Visualization of dataset mtcars

  • Here’s the distribution of MPG for the 32 cars in the data set.(count = # of cars, dashed line marks the sample average)

How much can μ̂ vary?

  • Now lets do 32 cars 1000 times with replacement in the dataset(repeats to mimic sampling distribution) Each re-sample gives a new sample mean.(plotted below)

Graph analysis/ explanation

  • The first raw data (first plot) are the 32 values.
  • Their point estimate is the sample mean (20.1 MPG) which can be viewed as our initial guess for MPG of all cars.
  • A different sample of 32 cars would give a different average which is why we did a second graph of 1000 values.
  • The second plot gives us the standard error which shows us how accurate our first guess was. (explained further in next slide)
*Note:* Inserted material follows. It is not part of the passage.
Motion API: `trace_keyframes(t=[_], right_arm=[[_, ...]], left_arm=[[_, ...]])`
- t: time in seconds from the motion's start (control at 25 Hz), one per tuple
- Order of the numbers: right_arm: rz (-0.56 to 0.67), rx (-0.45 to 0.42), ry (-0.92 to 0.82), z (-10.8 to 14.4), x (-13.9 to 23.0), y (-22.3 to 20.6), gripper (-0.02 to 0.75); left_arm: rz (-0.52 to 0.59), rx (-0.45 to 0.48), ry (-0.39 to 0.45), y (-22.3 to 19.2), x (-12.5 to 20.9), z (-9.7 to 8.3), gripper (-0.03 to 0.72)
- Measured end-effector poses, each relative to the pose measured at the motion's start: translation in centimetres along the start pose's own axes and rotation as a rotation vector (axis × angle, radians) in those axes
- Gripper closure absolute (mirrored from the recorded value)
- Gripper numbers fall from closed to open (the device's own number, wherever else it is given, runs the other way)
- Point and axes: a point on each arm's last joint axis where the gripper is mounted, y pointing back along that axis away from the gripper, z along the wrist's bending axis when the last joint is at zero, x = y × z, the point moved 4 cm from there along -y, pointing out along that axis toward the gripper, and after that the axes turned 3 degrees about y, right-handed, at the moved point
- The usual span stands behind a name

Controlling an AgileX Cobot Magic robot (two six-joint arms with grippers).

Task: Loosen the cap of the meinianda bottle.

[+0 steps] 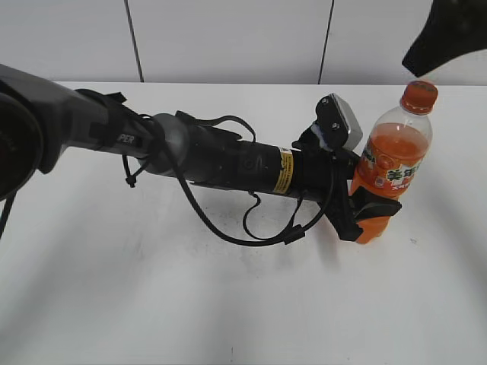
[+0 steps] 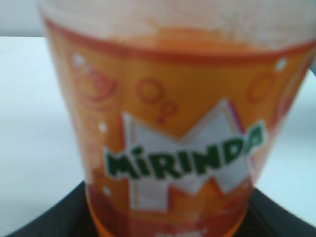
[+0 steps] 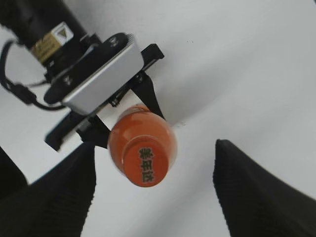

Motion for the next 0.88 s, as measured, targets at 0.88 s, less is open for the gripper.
trace_keyframes(t=[0.88], right_arm=[[0.12, -0.026, -0.621, 0.1, 1.6, -3.5, 0.292]], left_arm=[[-0.01, -0.009, 0.033, 0.0, -0.1, 0.1, 0.284]])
Calculating standard error

  • The goal of standard error is to turn the result of 1000 means into one number.

  • Standard error = standard deviation of those means. \[SE \;=\; \sqrt{\frac{1}{999}\sum_{j=1}^{1000}\bigl(\hat{\mu}_j-\overline{\hat{\mu}}\bigr)^2}\;\;\;=\;\;\; \boxed{\;1.0\ \text{MPG}\;}\]

  • The point estimate 20.1 MPG will miss the true average by roughly 1 MPG on average

MPG vs car weight

ggplot(mtcars,aes(wt,mpg))+geom_point()+geom_smooth(method="lm",se=F)
## `geom_smooth()` using formula = 'y ~ x'

MPG vs weight analysis

  • 20 MPG estimate is average of everything despite weight.

  • The downward trend in the scatter plot shows why the MPG varies so much. Heavier cars pull MPG average down and lighter cars pull the average up.

  • The key takeaway is that the 20.1 MPG average is still good, but doesnt reveal the whole story about car MPG.

Conclusion

  • Point estimate (in this context) is the average MPG across the 32 car models (20.1 MPG)
  • The standard error found from the re-sampling is 1 MPG
  • The spread exists because the weight differences in the cars affects MPG.